[ACTION ITEM]
Your job is to return each record exactly, minus any pictures.

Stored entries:

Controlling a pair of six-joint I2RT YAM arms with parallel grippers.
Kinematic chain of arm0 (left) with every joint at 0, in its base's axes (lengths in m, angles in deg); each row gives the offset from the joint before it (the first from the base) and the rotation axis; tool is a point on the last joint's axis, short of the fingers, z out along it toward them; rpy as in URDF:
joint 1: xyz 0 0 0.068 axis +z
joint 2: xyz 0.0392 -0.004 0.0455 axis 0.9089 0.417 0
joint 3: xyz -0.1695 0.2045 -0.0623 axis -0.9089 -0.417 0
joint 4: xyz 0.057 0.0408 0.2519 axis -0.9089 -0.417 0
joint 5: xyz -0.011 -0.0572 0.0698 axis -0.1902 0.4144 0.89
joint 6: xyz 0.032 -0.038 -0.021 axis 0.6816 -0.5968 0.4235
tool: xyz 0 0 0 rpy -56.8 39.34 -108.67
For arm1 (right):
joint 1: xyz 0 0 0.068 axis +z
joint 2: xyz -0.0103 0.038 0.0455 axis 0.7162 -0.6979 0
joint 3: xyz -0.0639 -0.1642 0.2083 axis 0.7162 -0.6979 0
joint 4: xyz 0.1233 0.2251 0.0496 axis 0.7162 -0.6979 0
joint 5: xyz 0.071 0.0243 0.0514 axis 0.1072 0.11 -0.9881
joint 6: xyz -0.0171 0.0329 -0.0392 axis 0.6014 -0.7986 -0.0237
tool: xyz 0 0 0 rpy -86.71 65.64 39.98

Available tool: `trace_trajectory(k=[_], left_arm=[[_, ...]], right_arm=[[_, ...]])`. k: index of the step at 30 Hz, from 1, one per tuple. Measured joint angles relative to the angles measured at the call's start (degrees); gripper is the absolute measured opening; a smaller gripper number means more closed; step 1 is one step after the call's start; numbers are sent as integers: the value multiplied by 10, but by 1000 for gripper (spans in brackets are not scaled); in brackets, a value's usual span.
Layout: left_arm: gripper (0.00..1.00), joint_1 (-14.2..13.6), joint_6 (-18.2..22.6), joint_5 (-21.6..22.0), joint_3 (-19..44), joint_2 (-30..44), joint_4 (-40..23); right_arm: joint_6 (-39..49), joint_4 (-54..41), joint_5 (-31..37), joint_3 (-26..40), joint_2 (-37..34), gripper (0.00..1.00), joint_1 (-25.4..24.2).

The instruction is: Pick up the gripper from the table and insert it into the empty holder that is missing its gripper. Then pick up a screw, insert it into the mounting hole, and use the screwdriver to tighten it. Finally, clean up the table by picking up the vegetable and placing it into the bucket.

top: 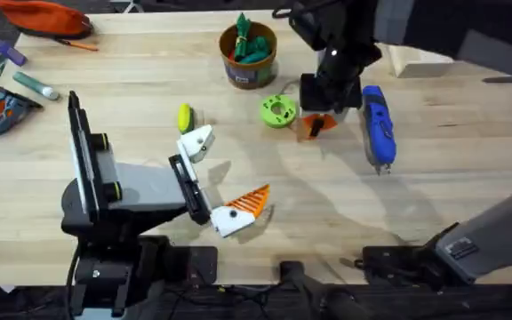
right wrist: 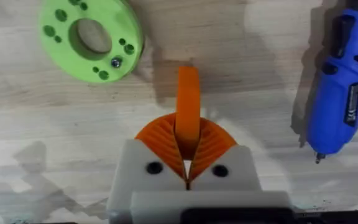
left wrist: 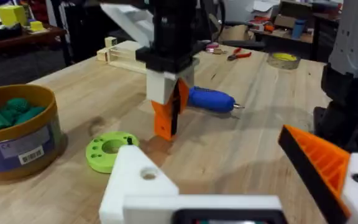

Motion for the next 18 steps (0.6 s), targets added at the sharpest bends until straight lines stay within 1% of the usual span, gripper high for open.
trace_trajectory(k=[5, 6, 7, 18], left_arm=[[987, 0, 0, 0, 0, 0, 0], [987, 0, 0, 0, 0, 0, 0], [985, 0, 0, 0, 0, 0, 0], [987, 0, 0, 0, 0, 0, 0]], right_arm=[[2, 0, 0, 0, 58, 9, 0], [2, -1, 0, 0, 106, 9, 0], [2, -1, 0, 0, 121, 9, 0], [2, -2, -12, 0, 246, 9, 0]])
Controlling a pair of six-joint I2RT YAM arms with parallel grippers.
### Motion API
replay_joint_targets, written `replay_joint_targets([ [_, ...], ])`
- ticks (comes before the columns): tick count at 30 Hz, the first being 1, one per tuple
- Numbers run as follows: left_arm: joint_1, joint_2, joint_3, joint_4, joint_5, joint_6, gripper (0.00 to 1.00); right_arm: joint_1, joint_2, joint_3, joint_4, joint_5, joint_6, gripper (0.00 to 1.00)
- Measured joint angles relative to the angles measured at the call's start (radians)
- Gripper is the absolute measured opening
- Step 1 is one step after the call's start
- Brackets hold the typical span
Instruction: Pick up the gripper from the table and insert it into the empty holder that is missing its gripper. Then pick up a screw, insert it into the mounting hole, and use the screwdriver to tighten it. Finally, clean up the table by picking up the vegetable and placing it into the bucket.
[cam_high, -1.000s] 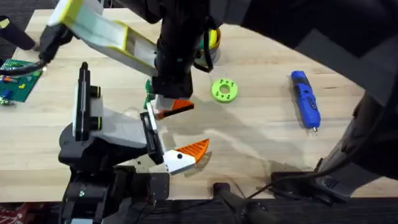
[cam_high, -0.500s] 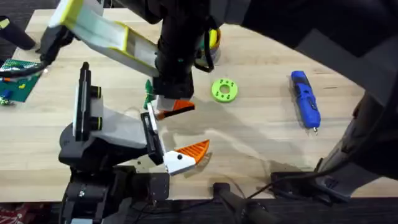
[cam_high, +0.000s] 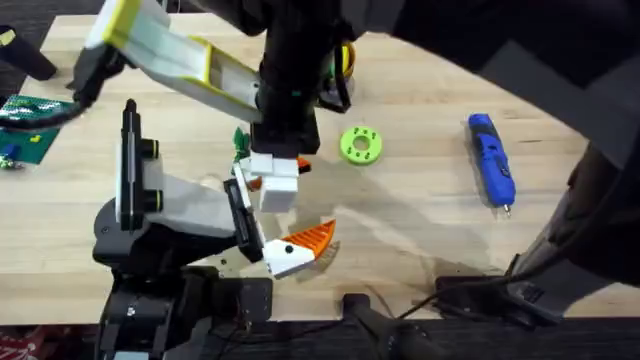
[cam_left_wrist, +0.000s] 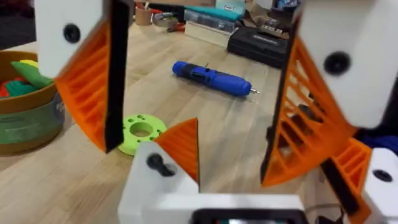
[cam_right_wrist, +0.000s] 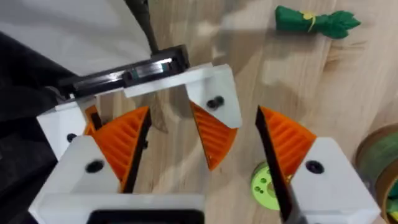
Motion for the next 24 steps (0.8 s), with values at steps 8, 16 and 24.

[RESULT FOR THIS TASK]
Controlling a pair of six-joint I2RT YAM arms with parallel grippers.
Kinematic chain of arm0 (left) with every joint at 0, in its base's axes (lengths in m, angles in deg); each row gives the offset from the joint before it (the first from the base) and the rotation axis; tool is a point on the last joint's axis, short of the fingers, z out along it toward them; rpy as in URDF:
joint 1: xyz 0 0 0.068 axis +z
joint 2: xyz 0.0392 -0.004 0.0455 axis 0.9089 0.417 0
joint 3: xyz -0.1695 0.2045 -0.0623 axis -0.9089 -0.417 0
joint 4: xyz 0.057 0.0408 0.2519 axis -0.9089 -0.417 0
joint 5: xyz -0.011 -0.0572 0.0698 axis -0.1902 0.4144 0.89
joint 6: xyz 0.032 -0.038 -0.021 axis 0.6816 -0.5968 0.4235
tool: xyz 0 0 0 rpy -56.8 39.34 -108.67
For arm1 (right):
joint 1: xyz 0 0 0.068 axis +z
joint 2: xyz -0.0103 0.038 0.0455 axis 0.7162 -0.6979 0
joint 3: xyz -0.0639 -0.1642 0.2083 axis 0.7162 -0.6979 0
joint 4: xyz 0.1233 0.2251 0.0496 axis 0.7162 -0.6979 0
joint 5: xyz 0.071 0.0243 0.0514 axis 0.1072 0.11 -0.9881
joint 6: xyz -0.0171 0.0329 -0.0392 axis 0.6014 -0.7986 -0.0237
tool: xyz 0 0 0 rpy -86.71 65.64 39.98

Available tool: `trace_trajectory(k=[_], left_arm=[[_, ...]], right_arm=[[_, ...]])`. k: index of the step at 30 Hz, from 1, one per tuple. Measured joint angles relative to the angles measured at the call's start (degrees); gripper is the absolute measured opening; a smaller gripper number means more closed; step 1 is one step after the call's start; numbers are sent as integers: the value multiplied by 10, but by 1000 for gripper (spans in brackets are not scaled); in brackets, a value's usual span.
Layout: left_arm: gripper (0.00..1.00), joint_1 (-14.2..13.6), joint_6 (-18.2..22.6), joint_5 (-21.6..22.0), joint_3 (-19..44), joint_2 (-30..44), joint_4 (-40..23); right_arm: joint_6 (-39..49), joint_4 (-54..41), joint_5 (-31..37), joint_3 (-26..40), joint_2 (-37..34), gripper (0.00..1.00), joint_1 (-25.4..24.2).

The instruction is: Pick up the gripper from the table and insert it into the empty holder that is missing its gripper. Then pick up a screw, insert it into the mounting hole, and use the screwdriver to tighten it. Finally, clean up the table by picking up the vegetable and placing it into the bucket.

top: 
right wrist: 
left wrist: 

Motion for the next 18 steps (0.6 s), targets added at the sharpest bends until straight lines stay within 1% of the usual span, gripper high for open.
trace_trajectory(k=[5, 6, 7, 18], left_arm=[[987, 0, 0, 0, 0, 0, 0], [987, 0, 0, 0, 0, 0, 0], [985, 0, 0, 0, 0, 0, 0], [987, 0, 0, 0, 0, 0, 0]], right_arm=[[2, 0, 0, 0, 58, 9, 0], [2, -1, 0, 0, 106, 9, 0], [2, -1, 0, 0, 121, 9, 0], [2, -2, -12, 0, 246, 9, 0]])
Controlling a pair of six-joint I2RT YAM arms with parallel grippers.
### Motion API
replay_joint_targets, written `replay_joint_targets([ [_, ...], ])`
- ticks (comes before the columns): tick count at 30 Hz, the first being 1, one per tuple
- Numbers run as follows: left_arm: joint_1, joint_2, joint_3, joint_4, joint_5, joint_6, gripper (0.00 to 1.00); right_arm: joint_1, joint_2, joint_3, joint_4, joint_5, joint_6, gripper (0.00 to 1.00)
- Measured joint angles relative to the angles measured at the call's start (radians)
- Gripper is the absolute measured opening
- Step 1 is one step after the call's start
- Brackets hold the typical span
Instruction: Pick up the gripper from the table and insert it into the empty holder that is missing its gripper. Then pick up a screw, insert it into the mounting hole, and use the screwdriver to tighten it. Finally, clean up the table by picking up the vegetable and placing it into the bucket.
[cam_high, -1.000s] 
[cam_high, -0.500s] 
[cam_high, +0.000s] 
[cam_left_wrist, +0.000s] 
[cam_right_wrist, +0.000s] 
Motion for the next 24 steps (0.8 s), with values at steps 8, 16 and 24.

The answer given above is complete as it stands.